29. August 2013 - 80. Sitzung des Brandenburger Landtags

Der neue Ministerpräsident des Landes Brandenburg, Dietmar Woidke (SPD), erläutert in einer Regierungserklärung die Schwerpunkte seiner Arbeit. Er war am Vortag in das neue Amt gewählt worden, nachdem Matthias Platzeck aus gesundheitlichen Gründen zurückgetreten war.

Woidke erklärte, er werde den bisherigen Kurs der rot-roten Koalition bis zum Ende der Legislaturperiode im Herbst 2014 fortsetzen. Redner der Opposition warfen ihm Inhaltslosigkeit vor und forderten ihn auf, Fehler seines Vorgängers Matthias Platzeck (SPD) zu korrigieren.

Begrüßt wurde die Ankündigung, dass die Regierung etwas gegen den Unterrichtsausfall an Schulen tun will, indem die Vertretungsreserve bei den Lehrern vom kommenden Frühjahr um 50 Prozent erhöht wird.
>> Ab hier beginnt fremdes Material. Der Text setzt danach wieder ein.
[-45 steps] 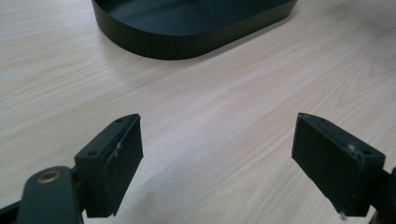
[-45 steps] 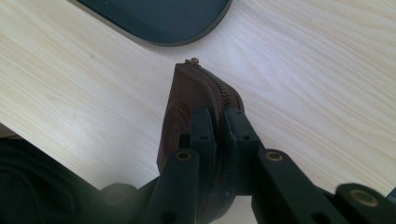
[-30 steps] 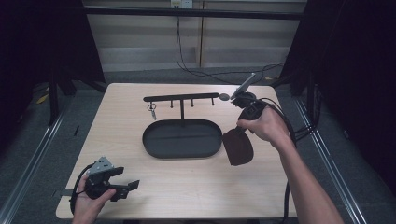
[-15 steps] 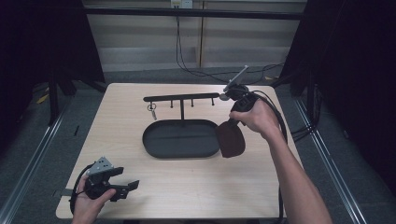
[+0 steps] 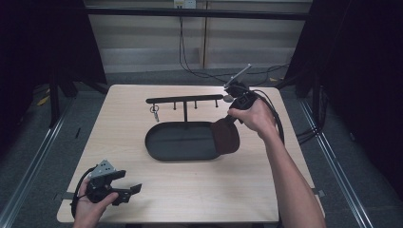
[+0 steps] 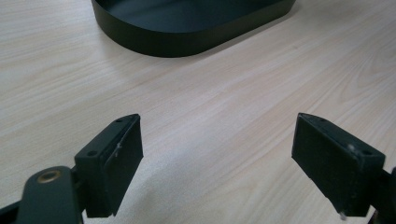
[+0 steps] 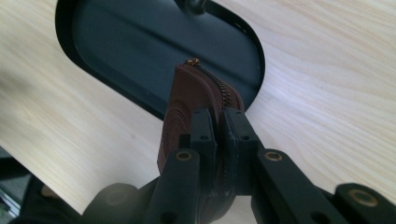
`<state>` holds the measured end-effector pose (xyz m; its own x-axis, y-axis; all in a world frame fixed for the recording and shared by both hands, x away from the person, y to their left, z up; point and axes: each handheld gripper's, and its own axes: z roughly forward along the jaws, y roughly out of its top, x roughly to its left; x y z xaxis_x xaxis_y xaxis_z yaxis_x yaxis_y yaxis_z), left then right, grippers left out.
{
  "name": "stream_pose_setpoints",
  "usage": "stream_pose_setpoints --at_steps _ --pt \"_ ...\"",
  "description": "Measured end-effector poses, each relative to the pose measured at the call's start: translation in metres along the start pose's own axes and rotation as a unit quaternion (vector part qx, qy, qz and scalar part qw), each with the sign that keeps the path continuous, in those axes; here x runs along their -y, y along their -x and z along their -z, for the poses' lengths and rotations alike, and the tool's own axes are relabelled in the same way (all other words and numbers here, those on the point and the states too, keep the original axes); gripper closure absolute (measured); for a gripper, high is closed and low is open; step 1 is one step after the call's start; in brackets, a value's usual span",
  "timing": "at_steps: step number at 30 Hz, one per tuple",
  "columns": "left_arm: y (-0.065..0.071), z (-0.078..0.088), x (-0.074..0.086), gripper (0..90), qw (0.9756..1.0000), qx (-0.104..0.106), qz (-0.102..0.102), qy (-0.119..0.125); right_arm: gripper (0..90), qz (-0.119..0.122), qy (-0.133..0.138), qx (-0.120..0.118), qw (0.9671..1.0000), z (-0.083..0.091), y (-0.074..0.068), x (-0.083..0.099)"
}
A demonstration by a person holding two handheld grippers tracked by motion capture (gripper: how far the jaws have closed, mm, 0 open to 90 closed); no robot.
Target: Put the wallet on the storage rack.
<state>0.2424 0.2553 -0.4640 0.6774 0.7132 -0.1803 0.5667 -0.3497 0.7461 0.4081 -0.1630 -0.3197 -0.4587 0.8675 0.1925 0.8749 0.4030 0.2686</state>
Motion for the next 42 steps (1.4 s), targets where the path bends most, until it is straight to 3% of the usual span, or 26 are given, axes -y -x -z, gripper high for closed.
stream_pose_setpoints --at_steps 7,18,23,29,33,38,40,42 --pt "0.000 0.001 0.000 16.3 1.0000 -0.002 0.002 0.004 83.4 -0.019 0.033 -0.028 0.9989 -0.009 0.008 0.000" --pt "0.000 0.002 0.000 16.4 1.0000 0.000 0.002 0.004 83.6 -0.059 0.077 -0.067 0.9930 -0.026 0.015 0.002" --pt "0.000 0.002 0.000 16.4 1.0000 0.000 0.004 0.006 83.8 -0.075 0.099 -0.081 0.9890 -0.032 0.018 0.002" --pt "0.000 0.002 0.000 16.4 1.0000 0.001 0.003 0.005 83.9 -0.096 0.145 -0.088 0.9809 -0.036 0.022 0.004" --pt "0.000 0.002 0.000 16.4 1.0000 0.001 0.003 0.005 84.1 -0.110 0.156 -0.092 0.9772 -0.043 0.027 0.007" --pt "0.000 0.002 0.000 16.4 1.0000 0.000 0.003 0.004 84.0 -0.114 0.160 -0.103 0.9752 -0.057 0.029 0.012" --pt "0.000 0.002 0.000 16.4 1.0000 0.001 0.002 0.003 84.2 -0.113 0.174 -0.103 0.9727 -0.063 0.030 0.015" --pt "0.000 0.002 0.000 16.4 1.0000 0.001 0.003 0.002 84.3 -0.115 0.167 -0.108 0.9733 -0.069 0.031 0.016"
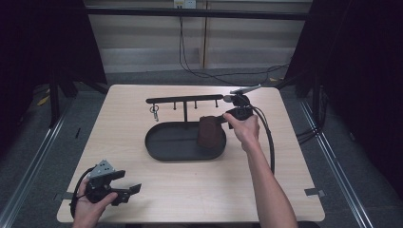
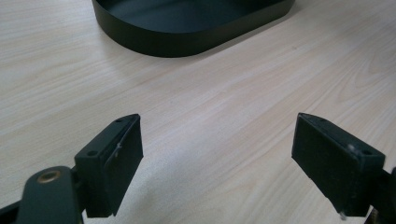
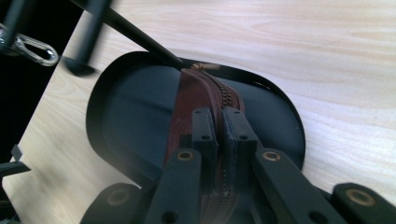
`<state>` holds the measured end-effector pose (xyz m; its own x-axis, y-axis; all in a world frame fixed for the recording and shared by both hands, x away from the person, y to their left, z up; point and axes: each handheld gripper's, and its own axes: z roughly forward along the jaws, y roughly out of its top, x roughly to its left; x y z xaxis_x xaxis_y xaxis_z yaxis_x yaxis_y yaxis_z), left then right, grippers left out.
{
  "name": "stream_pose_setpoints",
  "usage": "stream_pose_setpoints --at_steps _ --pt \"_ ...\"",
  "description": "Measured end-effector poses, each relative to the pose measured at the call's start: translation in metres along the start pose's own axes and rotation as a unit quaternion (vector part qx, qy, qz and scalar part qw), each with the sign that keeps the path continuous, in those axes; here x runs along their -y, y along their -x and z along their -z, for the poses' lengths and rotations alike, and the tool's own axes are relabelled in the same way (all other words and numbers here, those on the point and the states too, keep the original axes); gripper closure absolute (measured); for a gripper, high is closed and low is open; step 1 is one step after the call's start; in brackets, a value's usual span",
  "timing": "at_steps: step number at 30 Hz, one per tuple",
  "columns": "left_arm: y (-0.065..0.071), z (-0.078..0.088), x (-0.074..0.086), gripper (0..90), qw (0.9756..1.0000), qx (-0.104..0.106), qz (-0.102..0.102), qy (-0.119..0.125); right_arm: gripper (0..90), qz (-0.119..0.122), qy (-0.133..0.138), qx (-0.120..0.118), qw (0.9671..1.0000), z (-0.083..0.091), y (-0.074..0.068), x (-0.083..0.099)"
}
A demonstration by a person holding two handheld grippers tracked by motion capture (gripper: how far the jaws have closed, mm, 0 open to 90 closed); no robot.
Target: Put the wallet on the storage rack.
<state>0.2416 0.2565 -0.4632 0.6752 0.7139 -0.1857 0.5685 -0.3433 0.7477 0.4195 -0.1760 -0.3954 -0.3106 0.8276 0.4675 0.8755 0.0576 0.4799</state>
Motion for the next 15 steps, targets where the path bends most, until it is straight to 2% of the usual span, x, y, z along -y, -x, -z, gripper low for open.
stream_pose_setpoints --at_steps 2,7,9,11,15 --pt "0.000 0.000 0.000 16.3 1.0000 0.002 0.000 0.001 84.3 -0.007 -0.002 0.002 1.0000 -0.006 0.003 0.003" --pt "0.000 0.000 0.000 16.3 1.0000 0.001 -0.001 0.000 84.4 -0.012 0.000 -0.011 0.9999 -0.015 0.007 0.007" --pt "0.000 0.000 0.000 16.3 1.0000 0.002 0.000 -0.001 84.4 -0.012 0.005 -0.016 0.9998 -0.020 0.009 0.009" --pt "0.000 0.000 0.000 16.3 1.0000 0.003 0.000 -0.001 84.4 -0.002 0.021 -0.016 0.9996 -0.023 0.010 0.011" --pt "0.000 0.000 0.000 16.2 1.0000 0.004 -0.001 -0.001 84.3 -0.010 0.028 -0.023 0.9993 -0.030 0.013 0.016"
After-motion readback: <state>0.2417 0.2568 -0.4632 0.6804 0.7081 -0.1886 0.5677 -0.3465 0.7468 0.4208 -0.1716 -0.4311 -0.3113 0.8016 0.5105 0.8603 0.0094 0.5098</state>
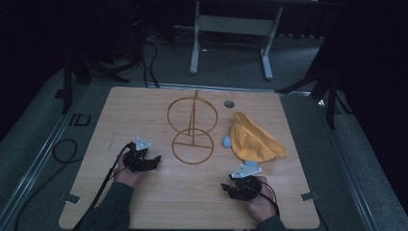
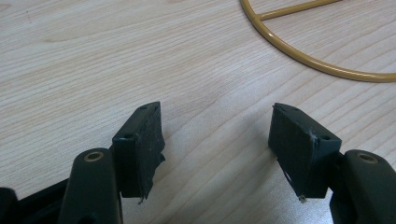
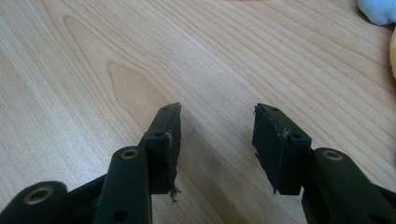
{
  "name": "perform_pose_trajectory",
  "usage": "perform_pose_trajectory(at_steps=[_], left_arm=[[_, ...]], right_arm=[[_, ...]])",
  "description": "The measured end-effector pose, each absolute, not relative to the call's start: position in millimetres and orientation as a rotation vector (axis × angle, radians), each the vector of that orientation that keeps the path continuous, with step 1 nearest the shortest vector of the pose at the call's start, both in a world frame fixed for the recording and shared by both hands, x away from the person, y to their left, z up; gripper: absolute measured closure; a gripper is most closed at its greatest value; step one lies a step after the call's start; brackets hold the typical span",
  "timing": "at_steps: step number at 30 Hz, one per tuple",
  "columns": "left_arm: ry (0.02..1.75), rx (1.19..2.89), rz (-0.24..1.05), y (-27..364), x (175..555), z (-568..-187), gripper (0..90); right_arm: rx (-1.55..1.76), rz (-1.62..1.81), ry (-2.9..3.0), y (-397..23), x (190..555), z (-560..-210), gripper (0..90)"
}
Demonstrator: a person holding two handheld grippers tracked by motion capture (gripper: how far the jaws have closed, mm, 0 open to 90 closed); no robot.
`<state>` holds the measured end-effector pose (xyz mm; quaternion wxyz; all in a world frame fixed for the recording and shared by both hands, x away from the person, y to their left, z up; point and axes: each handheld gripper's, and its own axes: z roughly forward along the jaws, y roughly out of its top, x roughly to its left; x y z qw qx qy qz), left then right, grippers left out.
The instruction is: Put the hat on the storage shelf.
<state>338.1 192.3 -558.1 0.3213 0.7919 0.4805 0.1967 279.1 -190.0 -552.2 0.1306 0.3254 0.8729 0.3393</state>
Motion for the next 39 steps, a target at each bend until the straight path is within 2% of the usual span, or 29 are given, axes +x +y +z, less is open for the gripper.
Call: perform_pose_trajectory(at_steps=[21,25,39], left_arm=[[1.260,2.084,0.517,192,338,-558,35.6],[1.259,2.084,0.516,192,338,-558,35.6],[1.259,2.083,0.516,192,338,-558,35.6]], right_arm=[[0.947,1.004,2.516,-191,277,-554,52.6],[0.965,1.003,2.519,-192,277,-553,60.4],[0.892,0.918,2.532,-208,273,-538,60.6]])
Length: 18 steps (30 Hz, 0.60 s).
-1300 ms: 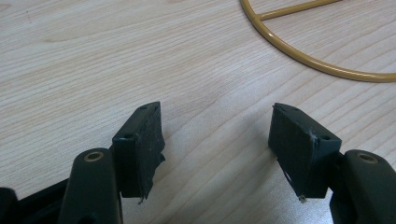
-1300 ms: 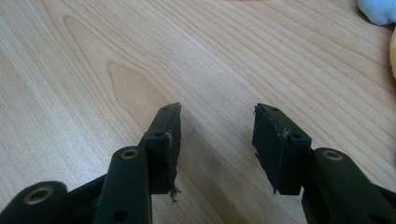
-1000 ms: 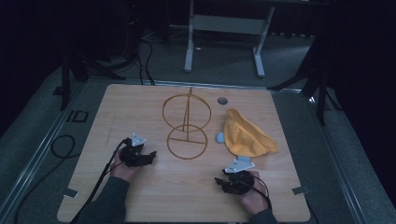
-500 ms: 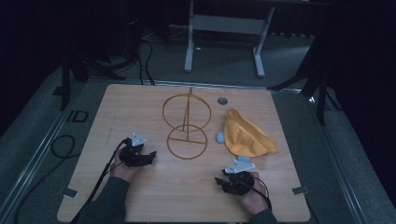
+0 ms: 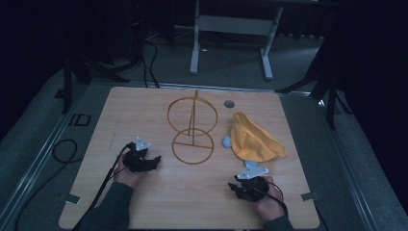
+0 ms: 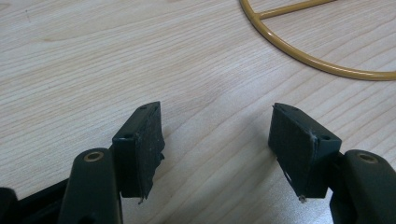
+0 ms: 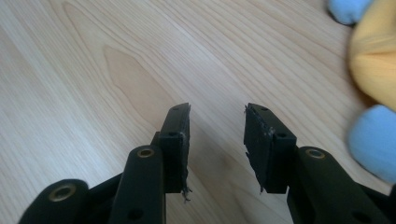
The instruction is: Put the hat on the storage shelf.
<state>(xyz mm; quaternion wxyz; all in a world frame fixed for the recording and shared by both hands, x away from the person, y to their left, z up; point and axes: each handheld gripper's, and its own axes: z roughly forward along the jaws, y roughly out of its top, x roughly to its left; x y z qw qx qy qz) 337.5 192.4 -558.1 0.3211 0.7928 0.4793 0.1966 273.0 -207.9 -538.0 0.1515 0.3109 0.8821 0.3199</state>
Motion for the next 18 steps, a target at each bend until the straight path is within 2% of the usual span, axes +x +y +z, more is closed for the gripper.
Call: perform_pose_trajectory(at_steps=[10,18], left_arm=[[1.259,2.083,0.517,192,337,-558,35.6],[1.259,2.082,0.517,192,338,-558,35.6]], right_arm=[[0.899,0.855,2.480,-228,278,-521,65.3],[0.892,0.806,2.457,-242,290,-516,63.1]])
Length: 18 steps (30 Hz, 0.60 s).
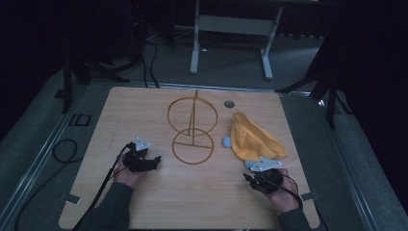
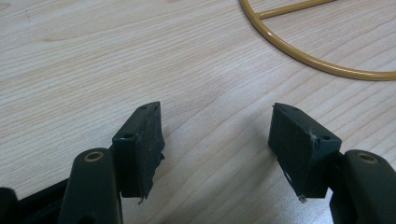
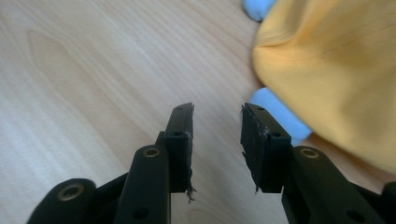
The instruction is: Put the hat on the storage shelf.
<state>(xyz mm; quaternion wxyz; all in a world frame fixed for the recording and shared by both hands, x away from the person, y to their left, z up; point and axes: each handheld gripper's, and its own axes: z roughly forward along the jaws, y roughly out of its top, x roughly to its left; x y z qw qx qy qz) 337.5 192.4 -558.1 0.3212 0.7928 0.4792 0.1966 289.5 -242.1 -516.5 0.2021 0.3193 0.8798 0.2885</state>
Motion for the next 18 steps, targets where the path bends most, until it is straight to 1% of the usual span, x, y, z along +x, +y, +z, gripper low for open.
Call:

Vor dem Landtag demonstrierten am Morgen einige Dutzend Gegner von Nachtflügen am neuen Hauptstadtflughafen BER in Schönefeld, weil sie sich von der rot-roten Landesregierung ausgetrickst fühlen. Sie werfen ihr vor, sich entgegen ihrem Versprechen bei dem Thema aus der Affäre zu ziehen. Woidke versicherte in seiner Rede, die von ihm geführte Regierung werde sich weiterhin auf Grundlage des Landtagsbeschlusses vom 27. Februar für mehr Nachtruhe einsetzen, müsse darüber aber mit den beiden anderen Gesellschaftern - Bund und Land Berlin - verhandeln.

Der Landtag wählte in seiner Sitzung die bisherige Direktorin des Landesrechnungshofes, Frau Dr. Sieglinde Reinhardt, zu seiner Vizepräsidentin. Reinhardt erhielt 76 von 80 abgegebenen Stimmen, vier Abgeordnete votierten gegen sie. Sie ist Nachfolgerin von Arnulf Hülsmann, der wegen eines Rechtsstreites seit mehr als zehn Jahren nicht mehr auf dem Posten aktiv ist.

Die Landesregierung beantwortete außerdem eine Große Anfrage der FDP-Fraktion zu den Rot-Grünen Steuererhöhungsplänen auf Bundesebene. Außerdem legte sie auf Beschluss des Landtages einen Bericht zur pflegerischen Versorgung in Brandenburg vor.

Ein weiteres Thema war die Lebenssituation von Flüchtlingen und Asylbewerbern im Land Brandenburg. Dabei ging es speziell um deren Unterbringung.